Com a Boca No Mundo
Rita Lee
Resistência e expressão em “Com a Boca No Mundo” de Rita Lee
“Com a Boca No Mundo”, de Rita Lee, é uma declaração de resistência e liberdade de expressão em meio à repressão da ditadura militar brasileira. O verso “Tenho mais é que botar a boca no mundo / Como faz o tico-tico quando quer comer” usa a imagem do pássaro para mostrar que falar e se posicionar é uma necessidade vital, não apenas um ato de coragem. A expressão popular “botar a boca no mundo” reforça a urgência de se manifestar, mesmo diante de riscos, refletindo o momento pessoal de Rita, que enfrentou censura e chegou a ser presa por porte de maconha em 1976.

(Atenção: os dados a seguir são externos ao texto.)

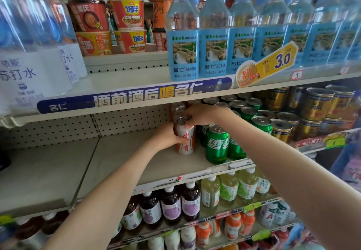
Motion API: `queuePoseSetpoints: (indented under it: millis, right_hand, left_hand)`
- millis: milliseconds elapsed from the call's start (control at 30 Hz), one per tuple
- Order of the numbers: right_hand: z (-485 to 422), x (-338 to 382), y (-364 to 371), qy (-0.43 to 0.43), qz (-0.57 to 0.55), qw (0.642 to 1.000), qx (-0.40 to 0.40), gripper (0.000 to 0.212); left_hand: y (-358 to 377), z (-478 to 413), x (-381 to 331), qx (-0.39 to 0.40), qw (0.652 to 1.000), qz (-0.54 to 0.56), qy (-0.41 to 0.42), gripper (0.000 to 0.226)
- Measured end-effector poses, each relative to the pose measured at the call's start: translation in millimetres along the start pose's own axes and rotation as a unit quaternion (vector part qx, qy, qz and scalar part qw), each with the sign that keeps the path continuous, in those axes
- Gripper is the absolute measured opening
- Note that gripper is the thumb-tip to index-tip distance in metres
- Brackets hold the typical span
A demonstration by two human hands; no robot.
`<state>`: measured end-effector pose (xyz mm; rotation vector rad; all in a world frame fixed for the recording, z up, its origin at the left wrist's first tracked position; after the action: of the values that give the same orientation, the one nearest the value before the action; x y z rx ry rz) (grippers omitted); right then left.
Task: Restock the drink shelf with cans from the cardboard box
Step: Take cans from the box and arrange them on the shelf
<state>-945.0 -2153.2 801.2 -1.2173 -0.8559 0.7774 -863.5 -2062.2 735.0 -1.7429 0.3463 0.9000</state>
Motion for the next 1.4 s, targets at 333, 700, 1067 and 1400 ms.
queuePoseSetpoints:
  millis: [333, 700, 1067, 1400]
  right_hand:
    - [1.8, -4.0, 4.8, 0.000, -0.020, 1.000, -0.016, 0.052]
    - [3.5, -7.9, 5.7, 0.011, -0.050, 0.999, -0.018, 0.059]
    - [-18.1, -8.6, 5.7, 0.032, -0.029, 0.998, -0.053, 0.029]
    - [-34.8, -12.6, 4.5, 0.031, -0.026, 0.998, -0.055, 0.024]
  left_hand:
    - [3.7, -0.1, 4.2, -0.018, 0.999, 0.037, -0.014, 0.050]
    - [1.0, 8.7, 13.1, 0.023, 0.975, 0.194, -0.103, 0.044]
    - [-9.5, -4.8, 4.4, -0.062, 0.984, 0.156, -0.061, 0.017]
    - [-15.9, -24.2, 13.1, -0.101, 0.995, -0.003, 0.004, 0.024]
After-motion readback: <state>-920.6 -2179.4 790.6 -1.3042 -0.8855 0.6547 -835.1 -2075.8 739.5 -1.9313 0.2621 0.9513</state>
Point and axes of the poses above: each hand's wrist, its own z-axis away from the middle knuckle, its own y-axis out of the palm, x = y × z, the point moved 4 cm from there along -z, towards the middle knuckle, and after that the axes turned 6 degrees about y, right-handed, at the moved point
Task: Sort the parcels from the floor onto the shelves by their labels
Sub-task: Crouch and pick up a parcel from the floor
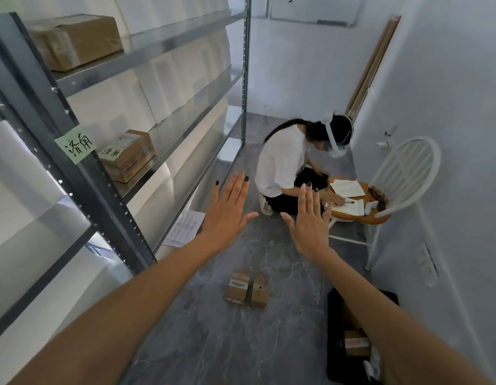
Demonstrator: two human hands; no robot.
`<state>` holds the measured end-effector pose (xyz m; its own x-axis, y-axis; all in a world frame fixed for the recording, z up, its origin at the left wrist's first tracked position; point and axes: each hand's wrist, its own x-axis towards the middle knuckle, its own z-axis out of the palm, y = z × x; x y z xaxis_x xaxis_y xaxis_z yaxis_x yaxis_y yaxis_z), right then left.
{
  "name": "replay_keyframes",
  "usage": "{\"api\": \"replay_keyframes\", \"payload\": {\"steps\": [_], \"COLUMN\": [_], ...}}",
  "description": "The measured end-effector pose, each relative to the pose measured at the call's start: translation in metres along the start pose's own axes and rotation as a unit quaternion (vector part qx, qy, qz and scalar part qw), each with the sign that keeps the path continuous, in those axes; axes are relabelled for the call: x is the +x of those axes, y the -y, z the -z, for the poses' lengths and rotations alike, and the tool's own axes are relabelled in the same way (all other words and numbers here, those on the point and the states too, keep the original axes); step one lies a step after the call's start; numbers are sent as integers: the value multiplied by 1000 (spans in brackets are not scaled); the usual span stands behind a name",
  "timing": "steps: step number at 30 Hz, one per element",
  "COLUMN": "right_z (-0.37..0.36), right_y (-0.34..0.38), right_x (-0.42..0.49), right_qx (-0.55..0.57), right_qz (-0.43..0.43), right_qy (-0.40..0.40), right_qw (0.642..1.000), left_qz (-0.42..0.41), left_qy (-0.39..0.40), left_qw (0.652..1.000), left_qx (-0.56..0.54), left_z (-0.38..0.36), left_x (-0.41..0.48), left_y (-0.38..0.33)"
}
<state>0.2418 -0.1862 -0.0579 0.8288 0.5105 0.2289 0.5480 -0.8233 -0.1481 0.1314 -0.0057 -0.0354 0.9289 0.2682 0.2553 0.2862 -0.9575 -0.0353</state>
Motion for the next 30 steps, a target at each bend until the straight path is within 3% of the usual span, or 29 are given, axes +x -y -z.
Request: {"api": "replay_keyframes", "payload": {"steps": [15, 20, 24, 30], "right_z": [-78, -113, -154, -214], "right_y": [12, 20, 17, 2], "right_x": [89, 104, 102, 108], "right_qx": [-17, 41, 106, 222], "right_qz": [-10, -33, -87, -118], "right_qy": [65, 132, 214, 310], "right_qw": [998, 990, 967, 917], "left_qz": [-6, -20, 34, 76], "left_qy": [56, 119, 163, 272], "left_qw": [998, 992, 975, 940], "left_qx": [-27, -48, -146, -191], "left_z": [-79, -119, -157, -227], "left_x": [91, 116, 124, 124], "left_y": [58, 78, 85, 94]}}
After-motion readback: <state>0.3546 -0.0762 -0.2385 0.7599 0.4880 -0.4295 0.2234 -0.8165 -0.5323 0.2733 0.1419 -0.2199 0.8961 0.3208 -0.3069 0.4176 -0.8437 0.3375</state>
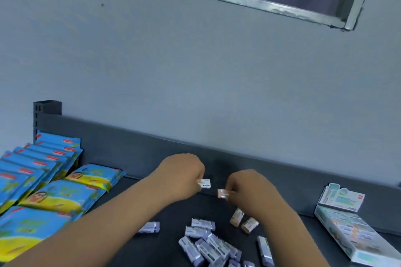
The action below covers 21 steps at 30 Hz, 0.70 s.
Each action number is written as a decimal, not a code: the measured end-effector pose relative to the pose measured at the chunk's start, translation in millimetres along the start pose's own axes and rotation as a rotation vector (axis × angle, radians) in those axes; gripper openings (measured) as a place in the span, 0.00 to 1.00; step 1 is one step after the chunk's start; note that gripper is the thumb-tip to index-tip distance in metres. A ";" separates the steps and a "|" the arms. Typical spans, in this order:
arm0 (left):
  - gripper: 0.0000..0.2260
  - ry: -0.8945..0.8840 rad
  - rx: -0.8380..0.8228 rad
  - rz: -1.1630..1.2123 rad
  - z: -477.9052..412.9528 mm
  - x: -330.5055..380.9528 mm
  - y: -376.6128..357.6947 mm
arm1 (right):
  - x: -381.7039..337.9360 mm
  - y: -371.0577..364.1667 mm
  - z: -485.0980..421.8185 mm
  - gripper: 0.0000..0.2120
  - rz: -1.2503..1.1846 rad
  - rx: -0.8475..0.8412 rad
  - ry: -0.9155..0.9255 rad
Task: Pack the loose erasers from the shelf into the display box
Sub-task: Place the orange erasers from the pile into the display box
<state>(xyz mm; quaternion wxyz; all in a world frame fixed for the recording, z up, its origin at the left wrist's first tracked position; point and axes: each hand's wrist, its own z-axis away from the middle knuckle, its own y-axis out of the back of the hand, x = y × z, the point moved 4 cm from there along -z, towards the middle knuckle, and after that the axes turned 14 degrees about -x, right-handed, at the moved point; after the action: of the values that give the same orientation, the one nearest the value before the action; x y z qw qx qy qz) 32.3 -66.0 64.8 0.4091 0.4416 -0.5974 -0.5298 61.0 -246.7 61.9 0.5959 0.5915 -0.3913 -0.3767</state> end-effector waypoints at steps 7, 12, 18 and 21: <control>0.06 -0.109 0.329 -0.024 22.3 33.1 67.8 | -1.6 60.7 40.4 0.03 -0.244 0.409 0.019; 0.08 -0.134 0.435 0.158 31.2 49.9 81.8 | 14.4 62.9 66.6 0.10 -0.398 0.664 0.105; 0.07 -0.143 0.516 0.294 27.6 86.7 68.4 | 48.5 40.2 87.7 0.12 -0.594 0.838 0.099; 0.06 -0.143 0.520 0.303 18.1 111.4 58.0 | 68.6 32.2 97.5 0.11 -0.635 0.826 0.087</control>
<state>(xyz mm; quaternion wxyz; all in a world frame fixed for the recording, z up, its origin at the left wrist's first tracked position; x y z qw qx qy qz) -21.2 -165.3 122.9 0.3138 0.3990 -0.7992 -0.3218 -0.2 -348.8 94.9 0.1851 0.8818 -0.2837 -0.3281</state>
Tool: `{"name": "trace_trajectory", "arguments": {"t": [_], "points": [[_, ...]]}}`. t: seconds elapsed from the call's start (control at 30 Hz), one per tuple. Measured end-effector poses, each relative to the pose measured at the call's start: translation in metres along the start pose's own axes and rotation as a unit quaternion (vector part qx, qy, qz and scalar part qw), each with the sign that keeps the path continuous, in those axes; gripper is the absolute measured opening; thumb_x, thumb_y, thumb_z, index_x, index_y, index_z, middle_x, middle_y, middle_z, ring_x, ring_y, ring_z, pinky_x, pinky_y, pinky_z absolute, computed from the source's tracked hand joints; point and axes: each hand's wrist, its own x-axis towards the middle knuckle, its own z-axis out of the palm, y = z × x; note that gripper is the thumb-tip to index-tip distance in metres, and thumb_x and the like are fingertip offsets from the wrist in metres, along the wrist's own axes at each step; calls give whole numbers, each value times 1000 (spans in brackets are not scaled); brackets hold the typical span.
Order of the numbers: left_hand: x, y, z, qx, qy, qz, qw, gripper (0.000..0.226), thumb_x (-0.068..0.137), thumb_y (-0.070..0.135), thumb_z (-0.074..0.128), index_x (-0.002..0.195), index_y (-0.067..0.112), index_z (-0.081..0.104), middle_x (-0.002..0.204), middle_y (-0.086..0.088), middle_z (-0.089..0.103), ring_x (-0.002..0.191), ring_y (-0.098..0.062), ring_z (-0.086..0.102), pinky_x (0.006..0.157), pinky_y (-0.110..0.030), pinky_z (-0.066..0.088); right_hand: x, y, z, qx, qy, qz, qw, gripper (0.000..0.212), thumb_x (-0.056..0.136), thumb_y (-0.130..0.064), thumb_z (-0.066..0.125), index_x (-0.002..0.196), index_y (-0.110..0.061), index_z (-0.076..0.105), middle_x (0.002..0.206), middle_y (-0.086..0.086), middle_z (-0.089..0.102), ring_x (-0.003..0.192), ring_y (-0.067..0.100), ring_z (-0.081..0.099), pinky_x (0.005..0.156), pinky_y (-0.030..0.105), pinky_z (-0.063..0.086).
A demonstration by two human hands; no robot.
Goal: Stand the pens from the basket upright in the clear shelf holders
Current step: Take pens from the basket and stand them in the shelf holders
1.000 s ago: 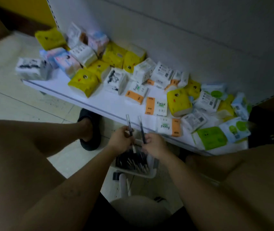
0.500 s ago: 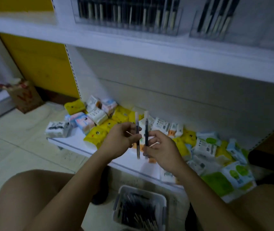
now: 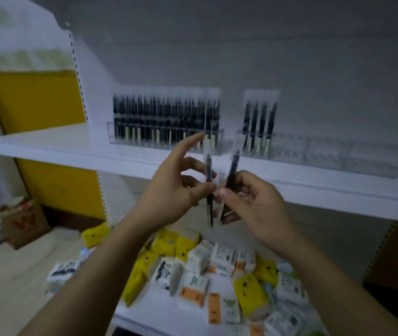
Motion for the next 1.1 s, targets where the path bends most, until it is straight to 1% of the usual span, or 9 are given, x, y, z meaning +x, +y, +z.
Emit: {"name": "trace_trajectory", "arguments": {"t": [0.17,0.27,0.33,0.43,0.5,0.67,0.77,0.87,1.1], "points": [[49,34,0,48,-20,54,997,75,84,5,69,137,48,38,107,-4,56,76,-18,72,64,-32,60,29,-30,-40,-47,50,-29,997,9,90,-14,65,94,-22,67,85,-4,69,74,16,69,61,30,59],[79,47,5,40,-29,82,995,54,87,5,66,128,36,50,102,-6,59,80,-15,71,62,-28,59,48,-46,-66,-33,77,-29,996,46,86,0,67,121,-26,55,91,-2,66,72,22,72,58,32,58],[98,54,11,40,-27,92,995,47,87,7,66,124,35,54,103,-6,61,80,-14,71,62,-26,58,61,-56,-84,-51,93,-26,994,81,83,4,69,142,-38,32,99,1,64,71,23,73,58,32,59],[128,62,21,36,-15,102,994,43,87,12,67,122,34,56,99,-4,63,77,-13,71,59,-22,56,79,-67,-110,-74,113,-47,990,101,81,5,71,143,-55,18,104,7,62,68,25,73,58,34,60],[147,67,29,47,-3,119,992,38,89,14,66,121,33,57,91,0,67,72,-9,69,58,-21,55,92,-73,-125,-94,128,-64,985,95,81,5,71,137,-57,25,97,7,63,65,25,73,56,34,59],[184,76,49,49,14,135,990,33,89,11,66,113,31,59,89,2,69,77,-11,69,63,-26,59,123,-78,-153,-84,135,-73,984,42,93,-5,60,126,-30,52,80,15,68,66,26,73,58,38,60],[202,77,61,50,38,135,989,33,86,10,69,111,31,60,97,2,66,75,-9,69,63,-24,59,141,-75,-163,-127,167,-108,972,41,89,-6,66,121,-29,57,75,11,64,74,20,73,62,36,60],[217,77,74,72,59,148,985,32,84,14,72,109,30,60,95,5,65,71,-4,68,67,-22,58,156,-72,-176,-188,195,-122,955,43,85,-10,72,120,-32,61,87,5,60,80,19,68,62,33,60],[248,74,94,161,38,176,970,22,84,21,73,102,29,63,83,9,69,75,4,66,67,-12,53,179,-52,-193,-183,184,-103,960,42,82,-14,76,118,-29,57,89,5,62,76,17,67,56,30,60]]}}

A música também critica o julgamento e a falta de compreensão enfrentados por quem se expõe. Nos versos “Quantas vezes eles vão me perguntar / Se eu não faço nada a não ser cantar?” e “Quantas vezes eles vão me responder / Que não há saída a não ser morrer?”, Rita ironiza a visão limitada sobre o papel do artista e desafia a ideia de resignação. Ao dizer “Em pleno movimento / Meu corpo é um instrumento / Eu sopro aos sete ventos / Pra você me escutar”, ela mostra que sua arte é uma forma de resistência e que sua voz é inseparável de sua existência. Assim, a canção se transforma em um manifesto que incentiva a luta pelo direito de existir e se expressar livremente, tanto no plano individual quanto coletivo.
O significado desta letra foi gerado automaticamente.